There’s a great run of Teachmeets on at the moment – where I am just North of London there have been about 4 or 5 within an hour’s drive of here in the last month.
If you’ve not been to a Teachmeet try one out, they are great opportunities for learning, entertainment and networking and the best ones have an equal mix of each. To read about my Teachmeet Experiences you can take a look at all of my posts tagged Teachmeet.
I won’t explain the format here as it does so on the Teachmeet website – but I wanted to share my excitement for Teachmeet Moodle tomorrow and reflect a little on Teachmeet Fishbowl.
Teachmeet Moodle is the first Moodle Centric Teachmeet and is bringing together a great looking list of Moodle users – http://teachmeetmoodle.pbworks.com/TeachMeetMoodle – I have become a big fan of Moodle over the last few years, it’s one of the many tools we use in our school (A VLE on its own doesn’t do everything!) And many of my Teachmeet presentations have covered work we have done in Moodle. The sad part with Moodle and VLEs is that Teachers’ work is often locked behind passworded areas of the site – this is usually quite right as I don’t want strangers joining my class of Year 7 pupils – but it is a shame that we don’t find the time to make open copies of our course for other teachers to peruse. It’s not even that I want to download and use courses from other teachers (though sometimes I do!) but it’s getting that inspiration and seeing how other people use the same bit of software but for a very different purpose.

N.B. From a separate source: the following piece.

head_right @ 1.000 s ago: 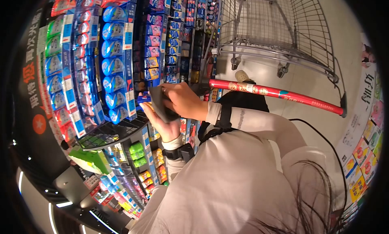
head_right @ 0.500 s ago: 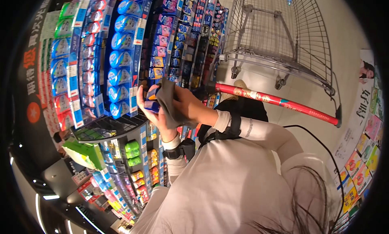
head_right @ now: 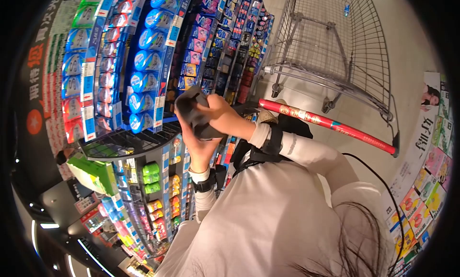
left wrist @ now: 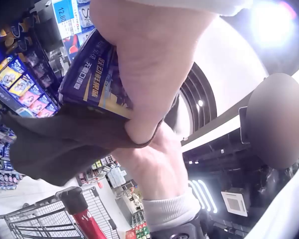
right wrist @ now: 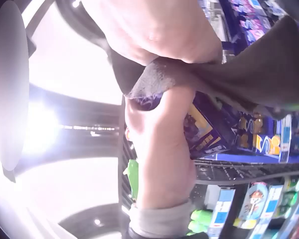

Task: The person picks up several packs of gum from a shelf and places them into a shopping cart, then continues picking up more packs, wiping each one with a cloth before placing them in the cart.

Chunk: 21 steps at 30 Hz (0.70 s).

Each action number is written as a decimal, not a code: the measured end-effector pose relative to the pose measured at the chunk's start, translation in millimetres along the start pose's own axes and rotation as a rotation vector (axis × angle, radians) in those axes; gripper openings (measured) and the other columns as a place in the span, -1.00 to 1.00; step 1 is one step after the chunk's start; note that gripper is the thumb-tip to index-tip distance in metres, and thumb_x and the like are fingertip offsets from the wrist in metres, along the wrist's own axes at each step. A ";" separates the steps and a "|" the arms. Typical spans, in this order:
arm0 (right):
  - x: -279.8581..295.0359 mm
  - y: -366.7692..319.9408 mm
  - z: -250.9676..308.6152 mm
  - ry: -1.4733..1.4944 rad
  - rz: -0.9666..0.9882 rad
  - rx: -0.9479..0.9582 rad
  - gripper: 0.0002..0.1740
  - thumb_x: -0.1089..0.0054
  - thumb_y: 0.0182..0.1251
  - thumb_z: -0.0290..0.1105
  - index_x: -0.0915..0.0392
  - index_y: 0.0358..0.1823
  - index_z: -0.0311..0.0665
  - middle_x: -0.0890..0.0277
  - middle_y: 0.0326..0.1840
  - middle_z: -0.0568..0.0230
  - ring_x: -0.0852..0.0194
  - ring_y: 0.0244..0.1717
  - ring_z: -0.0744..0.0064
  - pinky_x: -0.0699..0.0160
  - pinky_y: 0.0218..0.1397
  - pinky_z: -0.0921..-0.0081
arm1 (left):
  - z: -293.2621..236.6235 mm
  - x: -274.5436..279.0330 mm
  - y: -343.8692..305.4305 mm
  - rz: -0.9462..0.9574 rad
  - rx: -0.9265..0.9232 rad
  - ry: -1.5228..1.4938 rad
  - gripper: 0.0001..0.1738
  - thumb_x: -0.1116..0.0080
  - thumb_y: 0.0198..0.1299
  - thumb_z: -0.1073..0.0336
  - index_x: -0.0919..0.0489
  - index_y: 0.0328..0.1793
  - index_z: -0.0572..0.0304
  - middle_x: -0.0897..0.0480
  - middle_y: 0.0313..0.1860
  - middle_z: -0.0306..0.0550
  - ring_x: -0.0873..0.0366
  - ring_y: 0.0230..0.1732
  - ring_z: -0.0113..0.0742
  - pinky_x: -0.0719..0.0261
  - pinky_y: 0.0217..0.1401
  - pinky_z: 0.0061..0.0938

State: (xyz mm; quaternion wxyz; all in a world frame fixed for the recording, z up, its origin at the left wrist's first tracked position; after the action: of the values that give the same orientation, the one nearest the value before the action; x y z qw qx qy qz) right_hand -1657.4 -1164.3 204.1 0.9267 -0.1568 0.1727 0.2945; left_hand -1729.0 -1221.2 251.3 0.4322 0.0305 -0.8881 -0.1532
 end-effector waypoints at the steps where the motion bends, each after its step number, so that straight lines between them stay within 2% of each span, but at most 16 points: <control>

I shall try and report back tomorrow or over the weekend on what I learned from the Teachmeet.
A fortnight ago I attended my first Teachmeet Fishbowl in Oxfordshire. It was an interesting evening and an interesting format – it is important that the Teachmeet model doesn’t remain static though I would call the Fishbowl more of a brainstorming session – there were no presenters but a group of people sitting round a table working out a solution to a problem along with interjections from the audience and a few brave people switching in and out of the table. By the time the third session/fishbowl had started boundaries had dropped and there was no longer a real inner table and outer circle but just one big melding of minds with everyone in the circle chipping in. For me the Fishbowl was not a revolutionary format – but it is a structured way of getting people to collaborate informally (is that an Oxymoron?). It was fun, it was reasonably effective and it was fast paced and fun. We certainly came up with a large variety of ideas. As a technique I could see it working if you had a specific problem to solve and I guess the biggest problem we had is that the issues we were discussing were not issues that we had brought up ourself. The evening was also rather Primary focused with only three Secondary teachers present, but this in itself was a learning experience – there should be much more collaboration between Primary and Secondary teachers both in terms of pedagogy, school transition and subjects knowledge – we all have something to gain.
Thanks to all those who organised and are organising or sponsoring these Teachmeets and I look forward to many more.